(Saved data entries)
______

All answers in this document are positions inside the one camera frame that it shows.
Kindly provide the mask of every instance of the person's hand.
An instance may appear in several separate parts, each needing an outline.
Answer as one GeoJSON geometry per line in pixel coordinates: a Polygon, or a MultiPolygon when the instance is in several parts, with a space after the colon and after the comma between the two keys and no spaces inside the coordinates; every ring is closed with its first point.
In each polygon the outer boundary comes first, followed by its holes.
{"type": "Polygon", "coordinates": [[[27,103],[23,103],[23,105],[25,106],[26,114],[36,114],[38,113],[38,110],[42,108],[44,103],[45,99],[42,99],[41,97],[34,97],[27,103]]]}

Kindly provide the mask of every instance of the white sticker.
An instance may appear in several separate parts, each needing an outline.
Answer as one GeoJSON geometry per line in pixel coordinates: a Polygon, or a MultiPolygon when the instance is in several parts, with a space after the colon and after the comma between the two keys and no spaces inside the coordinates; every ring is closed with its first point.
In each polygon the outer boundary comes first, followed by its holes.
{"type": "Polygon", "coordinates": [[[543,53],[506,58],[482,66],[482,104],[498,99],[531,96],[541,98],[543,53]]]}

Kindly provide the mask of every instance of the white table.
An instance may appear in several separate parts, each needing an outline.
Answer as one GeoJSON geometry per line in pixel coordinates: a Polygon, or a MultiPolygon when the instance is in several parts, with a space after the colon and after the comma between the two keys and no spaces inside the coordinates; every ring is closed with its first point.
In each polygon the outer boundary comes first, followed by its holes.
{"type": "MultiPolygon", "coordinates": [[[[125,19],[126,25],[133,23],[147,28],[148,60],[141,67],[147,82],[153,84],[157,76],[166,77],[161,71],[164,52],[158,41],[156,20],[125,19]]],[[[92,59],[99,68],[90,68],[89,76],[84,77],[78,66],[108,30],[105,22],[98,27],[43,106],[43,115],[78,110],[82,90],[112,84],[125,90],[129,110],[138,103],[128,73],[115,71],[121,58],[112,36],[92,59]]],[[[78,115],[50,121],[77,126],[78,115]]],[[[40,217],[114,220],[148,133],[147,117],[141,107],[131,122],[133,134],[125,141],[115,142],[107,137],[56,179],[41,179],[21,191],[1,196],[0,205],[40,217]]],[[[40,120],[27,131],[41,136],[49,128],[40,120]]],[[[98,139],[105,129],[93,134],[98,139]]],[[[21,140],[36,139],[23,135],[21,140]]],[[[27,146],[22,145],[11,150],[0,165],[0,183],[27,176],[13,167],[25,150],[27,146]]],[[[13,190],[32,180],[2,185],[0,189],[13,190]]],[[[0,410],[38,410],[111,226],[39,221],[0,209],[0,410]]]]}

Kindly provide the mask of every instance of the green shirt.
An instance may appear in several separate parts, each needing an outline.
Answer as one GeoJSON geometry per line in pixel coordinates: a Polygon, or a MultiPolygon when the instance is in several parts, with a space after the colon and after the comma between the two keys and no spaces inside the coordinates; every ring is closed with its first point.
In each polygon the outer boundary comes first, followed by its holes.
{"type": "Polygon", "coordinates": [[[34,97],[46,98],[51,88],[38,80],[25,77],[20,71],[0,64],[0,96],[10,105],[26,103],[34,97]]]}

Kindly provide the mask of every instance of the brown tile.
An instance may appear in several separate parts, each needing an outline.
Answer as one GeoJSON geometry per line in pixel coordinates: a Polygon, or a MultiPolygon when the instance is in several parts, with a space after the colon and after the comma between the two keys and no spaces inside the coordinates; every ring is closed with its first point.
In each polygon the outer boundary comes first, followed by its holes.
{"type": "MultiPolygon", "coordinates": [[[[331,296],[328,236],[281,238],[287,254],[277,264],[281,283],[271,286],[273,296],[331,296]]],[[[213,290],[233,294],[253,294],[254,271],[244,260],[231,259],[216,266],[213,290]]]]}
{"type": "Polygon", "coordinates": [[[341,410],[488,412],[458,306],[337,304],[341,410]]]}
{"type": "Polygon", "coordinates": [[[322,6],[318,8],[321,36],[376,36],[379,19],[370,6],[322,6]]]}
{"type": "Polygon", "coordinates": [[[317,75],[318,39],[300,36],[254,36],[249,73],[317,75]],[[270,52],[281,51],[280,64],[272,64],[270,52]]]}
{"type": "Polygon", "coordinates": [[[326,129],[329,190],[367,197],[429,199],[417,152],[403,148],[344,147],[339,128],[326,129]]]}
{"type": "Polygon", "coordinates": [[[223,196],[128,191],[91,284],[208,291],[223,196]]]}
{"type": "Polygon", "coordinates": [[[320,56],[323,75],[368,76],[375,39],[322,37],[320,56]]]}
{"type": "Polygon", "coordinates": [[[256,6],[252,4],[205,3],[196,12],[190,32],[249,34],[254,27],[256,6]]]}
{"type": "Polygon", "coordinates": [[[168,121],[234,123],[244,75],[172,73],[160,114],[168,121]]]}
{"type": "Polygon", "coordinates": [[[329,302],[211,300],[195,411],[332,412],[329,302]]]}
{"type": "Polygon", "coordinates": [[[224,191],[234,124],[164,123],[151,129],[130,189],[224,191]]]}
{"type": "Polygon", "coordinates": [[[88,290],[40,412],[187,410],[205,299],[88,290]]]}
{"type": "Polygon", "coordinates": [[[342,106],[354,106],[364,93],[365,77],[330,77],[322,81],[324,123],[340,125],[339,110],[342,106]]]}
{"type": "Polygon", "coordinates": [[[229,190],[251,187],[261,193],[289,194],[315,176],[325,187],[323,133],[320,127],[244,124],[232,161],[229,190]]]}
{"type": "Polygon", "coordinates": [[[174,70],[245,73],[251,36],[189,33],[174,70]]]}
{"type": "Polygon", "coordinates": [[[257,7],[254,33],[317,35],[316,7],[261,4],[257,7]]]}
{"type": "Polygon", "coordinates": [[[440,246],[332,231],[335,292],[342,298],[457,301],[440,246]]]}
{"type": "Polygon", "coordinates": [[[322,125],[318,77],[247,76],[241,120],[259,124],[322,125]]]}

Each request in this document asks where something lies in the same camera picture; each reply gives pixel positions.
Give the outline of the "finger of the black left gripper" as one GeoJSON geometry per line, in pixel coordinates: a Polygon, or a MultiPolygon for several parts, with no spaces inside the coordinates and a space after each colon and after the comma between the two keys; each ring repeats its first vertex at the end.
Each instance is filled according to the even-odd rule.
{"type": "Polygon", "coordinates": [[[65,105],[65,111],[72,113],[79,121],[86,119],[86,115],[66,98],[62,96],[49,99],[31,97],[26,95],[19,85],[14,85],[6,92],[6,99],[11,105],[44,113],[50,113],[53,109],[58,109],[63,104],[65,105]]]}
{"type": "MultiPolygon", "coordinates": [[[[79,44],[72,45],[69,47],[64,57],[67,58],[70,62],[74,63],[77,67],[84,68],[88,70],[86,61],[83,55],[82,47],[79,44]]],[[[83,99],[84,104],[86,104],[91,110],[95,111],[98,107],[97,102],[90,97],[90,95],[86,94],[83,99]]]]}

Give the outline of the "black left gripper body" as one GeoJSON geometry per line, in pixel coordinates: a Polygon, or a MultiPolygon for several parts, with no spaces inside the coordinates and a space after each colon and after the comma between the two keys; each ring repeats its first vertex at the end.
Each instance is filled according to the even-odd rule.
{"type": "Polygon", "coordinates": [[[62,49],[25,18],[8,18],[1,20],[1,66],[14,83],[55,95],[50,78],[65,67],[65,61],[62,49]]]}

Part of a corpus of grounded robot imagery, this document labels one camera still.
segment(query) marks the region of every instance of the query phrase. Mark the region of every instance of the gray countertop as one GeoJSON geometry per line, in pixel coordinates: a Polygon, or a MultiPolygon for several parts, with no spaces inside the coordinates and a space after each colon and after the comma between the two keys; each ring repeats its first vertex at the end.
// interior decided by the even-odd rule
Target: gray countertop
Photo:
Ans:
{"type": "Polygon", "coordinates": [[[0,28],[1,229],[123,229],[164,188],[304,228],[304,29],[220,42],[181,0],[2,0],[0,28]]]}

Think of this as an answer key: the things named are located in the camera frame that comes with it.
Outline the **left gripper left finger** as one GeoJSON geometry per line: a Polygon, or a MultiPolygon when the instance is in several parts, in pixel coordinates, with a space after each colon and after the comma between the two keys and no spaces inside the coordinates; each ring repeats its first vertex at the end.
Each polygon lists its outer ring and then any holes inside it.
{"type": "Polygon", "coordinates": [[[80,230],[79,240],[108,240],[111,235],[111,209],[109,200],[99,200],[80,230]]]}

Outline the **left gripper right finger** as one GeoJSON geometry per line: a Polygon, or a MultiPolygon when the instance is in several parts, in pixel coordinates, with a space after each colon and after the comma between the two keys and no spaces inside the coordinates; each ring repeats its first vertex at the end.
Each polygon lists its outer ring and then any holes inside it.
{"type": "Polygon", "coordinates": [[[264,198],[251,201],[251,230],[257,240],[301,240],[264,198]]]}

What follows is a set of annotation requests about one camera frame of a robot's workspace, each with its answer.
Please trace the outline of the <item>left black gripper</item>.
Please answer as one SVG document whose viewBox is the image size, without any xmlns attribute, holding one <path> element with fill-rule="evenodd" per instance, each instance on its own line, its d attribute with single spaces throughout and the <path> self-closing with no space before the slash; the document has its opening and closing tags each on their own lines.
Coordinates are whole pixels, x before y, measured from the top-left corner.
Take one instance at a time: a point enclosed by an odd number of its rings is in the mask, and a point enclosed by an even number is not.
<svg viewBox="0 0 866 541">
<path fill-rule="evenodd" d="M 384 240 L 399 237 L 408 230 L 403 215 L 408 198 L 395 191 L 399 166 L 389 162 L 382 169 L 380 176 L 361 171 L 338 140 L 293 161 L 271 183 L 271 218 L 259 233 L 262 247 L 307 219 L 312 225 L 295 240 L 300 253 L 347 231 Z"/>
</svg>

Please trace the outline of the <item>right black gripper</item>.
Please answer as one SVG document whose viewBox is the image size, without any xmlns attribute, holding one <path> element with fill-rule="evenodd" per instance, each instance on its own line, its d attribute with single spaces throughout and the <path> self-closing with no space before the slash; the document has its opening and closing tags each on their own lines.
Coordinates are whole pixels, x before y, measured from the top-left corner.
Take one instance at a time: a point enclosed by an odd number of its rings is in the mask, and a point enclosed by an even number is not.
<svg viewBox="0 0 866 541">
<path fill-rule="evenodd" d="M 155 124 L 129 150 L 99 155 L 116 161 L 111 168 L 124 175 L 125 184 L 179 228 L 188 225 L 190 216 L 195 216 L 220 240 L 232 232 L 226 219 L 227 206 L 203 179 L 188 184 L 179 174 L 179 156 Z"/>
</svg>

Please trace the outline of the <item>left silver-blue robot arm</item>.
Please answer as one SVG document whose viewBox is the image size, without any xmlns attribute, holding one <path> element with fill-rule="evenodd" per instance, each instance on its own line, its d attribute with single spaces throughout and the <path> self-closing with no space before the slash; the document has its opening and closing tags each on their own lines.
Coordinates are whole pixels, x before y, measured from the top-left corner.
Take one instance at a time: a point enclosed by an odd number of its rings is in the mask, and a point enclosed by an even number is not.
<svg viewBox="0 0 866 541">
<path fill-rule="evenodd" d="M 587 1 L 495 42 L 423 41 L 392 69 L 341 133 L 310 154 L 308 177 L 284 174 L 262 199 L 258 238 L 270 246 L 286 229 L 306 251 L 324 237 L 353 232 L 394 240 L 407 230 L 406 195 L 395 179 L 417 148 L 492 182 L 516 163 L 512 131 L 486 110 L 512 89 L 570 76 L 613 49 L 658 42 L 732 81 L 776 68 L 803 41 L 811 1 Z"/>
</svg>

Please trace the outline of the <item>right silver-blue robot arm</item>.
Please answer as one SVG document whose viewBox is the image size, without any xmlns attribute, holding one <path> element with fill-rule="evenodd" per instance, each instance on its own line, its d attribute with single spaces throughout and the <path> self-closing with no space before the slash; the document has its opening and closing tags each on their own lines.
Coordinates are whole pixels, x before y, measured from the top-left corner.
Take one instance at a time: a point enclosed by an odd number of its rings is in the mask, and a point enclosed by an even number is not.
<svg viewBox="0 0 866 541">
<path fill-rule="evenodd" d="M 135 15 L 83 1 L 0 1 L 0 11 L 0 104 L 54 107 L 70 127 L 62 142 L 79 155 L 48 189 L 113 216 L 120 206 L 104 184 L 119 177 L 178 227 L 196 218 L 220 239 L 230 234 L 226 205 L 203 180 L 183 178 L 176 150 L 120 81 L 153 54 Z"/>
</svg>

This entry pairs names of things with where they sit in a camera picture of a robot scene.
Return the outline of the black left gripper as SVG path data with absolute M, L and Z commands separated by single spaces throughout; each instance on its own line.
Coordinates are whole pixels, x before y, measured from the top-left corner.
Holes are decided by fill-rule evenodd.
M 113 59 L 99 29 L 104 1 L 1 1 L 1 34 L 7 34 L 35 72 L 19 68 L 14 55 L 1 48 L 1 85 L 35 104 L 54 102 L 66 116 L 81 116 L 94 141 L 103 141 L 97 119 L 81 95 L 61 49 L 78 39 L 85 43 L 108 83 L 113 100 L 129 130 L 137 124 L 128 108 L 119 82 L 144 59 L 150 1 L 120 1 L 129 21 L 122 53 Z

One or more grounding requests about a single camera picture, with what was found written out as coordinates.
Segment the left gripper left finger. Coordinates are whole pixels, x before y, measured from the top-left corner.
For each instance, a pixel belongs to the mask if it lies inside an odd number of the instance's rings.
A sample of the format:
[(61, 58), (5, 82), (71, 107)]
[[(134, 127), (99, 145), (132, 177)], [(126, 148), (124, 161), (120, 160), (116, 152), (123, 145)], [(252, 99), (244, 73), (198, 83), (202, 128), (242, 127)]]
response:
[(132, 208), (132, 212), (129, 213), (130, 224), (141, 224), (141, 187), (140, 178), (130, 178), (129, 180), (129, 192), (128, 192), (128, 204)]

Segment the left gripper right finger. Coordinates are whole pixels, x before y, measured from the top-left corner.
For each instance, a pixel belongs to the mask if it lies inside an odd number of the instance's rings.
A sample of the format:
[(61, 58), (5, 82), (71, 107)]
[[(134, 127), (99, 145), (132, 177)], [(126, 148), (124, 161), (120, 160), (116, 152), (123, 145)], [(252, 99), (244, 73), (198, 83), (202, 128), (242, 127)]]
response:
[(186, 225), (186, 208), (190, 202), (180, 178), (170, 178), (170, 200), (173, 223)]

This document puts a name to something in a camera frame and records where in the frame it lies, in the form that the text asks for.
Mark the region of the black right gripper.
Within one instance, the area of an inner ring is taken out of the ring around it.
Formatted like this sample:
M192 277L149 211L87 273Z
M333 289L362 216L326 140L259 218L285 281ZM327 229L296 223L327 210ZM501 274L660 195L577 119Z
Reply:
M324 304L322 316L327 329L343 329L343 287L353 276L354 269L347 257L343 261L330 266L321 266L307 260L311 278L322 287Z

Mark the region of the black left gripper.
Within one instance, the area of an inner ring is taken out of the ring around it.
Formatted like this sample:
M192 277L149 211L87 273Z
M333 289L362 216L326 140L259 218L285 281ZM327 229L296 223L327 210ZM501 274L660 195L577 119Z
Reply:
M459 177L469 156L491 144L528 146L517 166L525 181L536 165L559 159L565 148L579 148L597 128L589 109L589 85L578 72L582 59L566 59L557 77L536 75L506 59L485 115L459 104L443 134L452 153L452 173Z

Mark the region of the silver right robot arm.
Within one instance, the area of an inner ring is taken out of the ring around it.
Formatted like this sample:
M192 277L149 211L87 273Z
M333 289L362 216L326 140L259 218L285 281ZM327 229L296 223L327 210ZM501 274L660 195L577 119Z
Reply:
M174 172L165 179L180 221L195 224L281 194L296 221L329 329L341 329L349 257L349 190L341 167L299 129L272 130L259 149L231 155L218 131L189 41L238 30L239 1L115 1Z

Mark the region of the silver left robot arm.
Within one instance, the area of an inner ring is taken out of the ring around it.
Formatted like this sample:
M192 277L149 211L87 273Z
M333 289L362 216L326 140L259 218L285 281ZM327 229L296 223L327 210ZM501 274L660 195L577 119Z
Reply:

______

Required work →
Among the lines above, which contain the word "right"? Copy every one.

Answer to the problem →
Outline the **left gripper right finger** as one GeoJSON geometry per line: a Polygon, or a MultiPolygon when the instance is in several parts, in pixel coordinates, with a space after each colon and after the comma between the two keys and no spaces inside the coordinates; each ring repeats its first vertex at the end.
Please trace the outline of the <item>right black gripper</item>.
Please trace the outline of the <item>right silver-blue robot arm</item>.
Segment the left gripper right finger. Coordinates are whole pixels, x before y, measured from the top-left corner.
Mark the region of the black right gripper.
Mark the region of the silver right robot arm.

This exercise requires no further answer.